Task requirements.
Once you reach the line that holds "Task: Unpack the" in the listing below, output it and every line after it through the line that holds "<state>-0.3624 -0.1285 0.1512", word for word.

*** Information provided Section Begins ***

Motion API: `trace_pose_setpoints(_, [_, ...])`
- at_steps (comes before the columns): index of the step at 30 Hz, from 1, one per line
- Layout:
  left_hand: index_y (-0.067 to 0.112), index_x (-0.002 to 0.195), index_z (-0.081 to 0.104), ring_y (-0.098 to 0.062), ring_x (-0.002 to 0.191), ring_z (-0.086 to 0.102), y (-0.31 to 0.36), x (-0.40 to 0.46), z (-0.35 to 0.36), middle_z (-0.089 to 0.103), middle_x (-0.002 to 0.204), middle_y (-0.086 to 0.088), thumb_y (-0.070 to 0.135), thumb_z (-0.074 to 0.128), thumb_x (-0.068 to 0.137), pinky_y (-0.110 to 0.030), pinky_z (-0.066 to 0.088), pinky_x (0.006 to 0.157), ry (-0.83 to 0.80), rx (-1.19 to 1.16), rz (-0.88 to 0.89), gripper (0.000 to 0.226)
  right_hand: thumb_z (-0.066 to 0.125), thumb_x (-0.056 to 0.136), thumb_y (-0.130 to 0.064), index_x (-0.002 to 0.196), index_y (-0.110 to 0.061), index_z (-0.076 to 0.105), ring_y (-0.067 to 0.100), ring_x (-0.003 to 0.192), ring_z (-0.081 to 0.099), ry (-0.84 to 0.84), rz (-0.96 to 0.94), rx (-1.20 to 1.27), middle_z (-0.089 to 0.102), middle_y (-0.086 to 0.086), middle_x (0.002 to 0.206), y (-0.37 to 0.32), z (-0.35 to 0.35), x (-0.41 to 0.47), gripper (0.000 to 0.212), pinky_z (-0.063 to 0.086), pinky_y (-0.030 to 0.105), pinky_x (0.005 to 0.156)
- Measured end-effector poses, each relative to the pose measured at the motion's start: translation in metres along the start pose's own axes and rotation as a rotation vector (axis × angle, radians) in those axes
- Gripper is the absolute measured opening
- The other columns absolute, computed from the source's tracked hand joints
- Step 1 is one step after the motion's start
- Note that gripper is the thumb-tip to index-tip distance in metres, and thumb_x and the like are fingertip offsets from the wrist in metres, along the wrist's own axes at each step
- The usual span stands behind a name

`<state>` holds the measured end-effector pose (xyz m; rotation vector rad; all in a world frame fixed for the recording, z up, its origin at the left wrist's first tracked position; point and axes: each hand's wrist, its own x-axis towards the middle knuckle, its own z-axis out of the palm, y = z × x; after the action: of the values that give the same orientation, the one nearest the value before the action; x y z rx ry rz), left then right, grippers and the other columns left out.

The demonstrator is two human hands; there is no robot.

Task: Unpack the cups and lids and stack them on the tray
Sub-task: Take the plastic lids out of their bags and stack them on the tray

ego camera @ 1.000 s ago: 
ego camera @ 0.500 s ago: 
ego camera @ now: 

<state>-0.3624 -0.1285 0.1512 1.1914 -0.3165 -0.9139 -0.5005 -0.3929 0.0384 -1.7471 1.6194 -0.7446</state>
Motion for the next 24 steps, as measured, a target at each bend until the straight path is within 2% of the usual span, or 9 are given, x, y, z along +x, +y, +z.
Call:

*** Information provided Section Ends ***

Expected output.
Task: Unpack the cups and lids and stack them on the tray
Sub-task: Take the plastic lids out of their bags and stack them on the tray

ego camera @ 1.000 s ago: 
ego camera @ 0.500 s ago: 
ego camera @ now: 

<state>-0.3624 -0.1285 0.1512 1.1914 -0.3165 -0.9139 -0.5005 -0.3929 0.0384 -1.7471 1.6194 -0.7446</state>

That completes the output for this exercise.